2) Password Manager Kiosk Escape after Session Timeout
The Password Manager application provides a link to a help page of One Identity. This link references an external site and is therefore hidden in the Kiosk Mode browser of the Password Manager Extension. If the Password Manager Extension website is loaded after an active session expires the link to the external One Identity websites gets shown. This enables an attacker to escape the Kiosk Mode of the browser and gain "nt authority\system" permissions on the login screen of the targeted machine.
Proof of concept
1) Password Manager Kiosk Escape with Google ReCAPTCHA (CVE-2023-48654)
An attacker requires access to a locked machine, where the Password Manger Extension is installed, either via physical (pre-auth) or remote (RDP) access. From the login screen the Password Manger Extension Kiosk mode browser can be launched.
Since Google ReCAPTCHA is used on the Password Manger website the Google ReCAPTCHA icon is also shown on the website and provides a link to an external website via the "Privacy" button of the Google ReCAPTCHA field.
2) Password Manager Kiosk Escape after Session Timeout
An attacker requires access to a username to login to either the Password Manager website or a logged in user, which leaves the session open until the session expires. Since the Password Manager uses Active Directory credentials, the username from the Windows login screen can be used to log into the website. For this attack the session of a logged-in user has to expire.
After the session expiration the Password Manager website gets reloaded and displays a help icon that is usually hidden. The help icon links to the external One Identity website, from which it is possible to navigate to the Google Search website using the Sign In option of the One Identity website. The Sign In page has the option to login with a Facebook account and information about cookies is displayed on this page, which links to a Google Chrome website.

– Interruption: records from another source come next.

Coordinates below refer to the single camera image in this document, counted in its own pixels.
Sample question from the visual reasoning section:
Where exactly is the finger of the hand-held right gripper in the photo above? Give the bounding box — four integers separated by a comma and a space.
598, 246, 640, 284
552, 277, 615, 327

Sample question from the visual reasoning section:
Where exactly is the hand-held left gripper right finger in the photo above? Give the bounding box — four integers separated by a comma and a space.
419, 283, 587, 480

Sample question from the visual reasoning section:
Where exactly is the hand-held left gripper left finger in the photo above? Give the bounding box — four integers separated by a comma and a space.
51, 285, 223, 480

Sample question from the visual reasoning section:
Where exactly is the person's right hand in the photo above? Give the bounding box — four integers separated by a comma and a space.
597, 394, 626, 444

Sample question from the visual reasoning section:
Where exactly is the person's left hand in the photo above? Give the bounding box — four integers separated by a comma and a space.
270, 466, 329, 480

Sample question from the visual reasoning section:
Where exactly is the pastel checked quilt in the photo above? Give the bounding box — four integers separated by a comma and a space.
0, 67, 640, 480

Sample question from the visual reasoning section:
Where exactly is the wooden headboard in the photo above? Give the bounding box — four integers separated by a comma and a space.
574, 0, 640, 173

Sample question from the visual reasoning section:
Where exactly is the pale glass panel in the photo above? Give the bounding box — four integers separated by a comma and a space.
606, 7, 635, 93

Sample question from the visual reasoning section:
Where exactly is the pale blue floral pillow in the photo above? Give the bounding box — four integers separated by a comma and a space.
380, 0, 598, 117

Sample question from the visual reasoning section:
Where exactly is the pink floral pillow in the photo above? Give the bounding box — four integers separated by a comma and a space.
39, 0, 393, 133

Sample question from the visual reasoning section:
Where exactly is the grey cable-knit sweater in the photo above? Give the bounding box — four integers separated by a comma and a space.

For both vulnerability 1 and 2, an attacker can use the Google Search website and trigger the "search by image" feature. This "search by image" feature can be used to trigger an upload, which then opens a file explorer window for file selection.
The file explorer window makes it possible to input "cmd" in the path field of the file explorer to open a command prompt. The created command prompt is executed with highest "nt authority\system" permissions.
Vulnerable / tested versions
The following version has been tested which was the latest version available at the time of the test:
- 5.13
It is assumed that all previous versions are affected as well.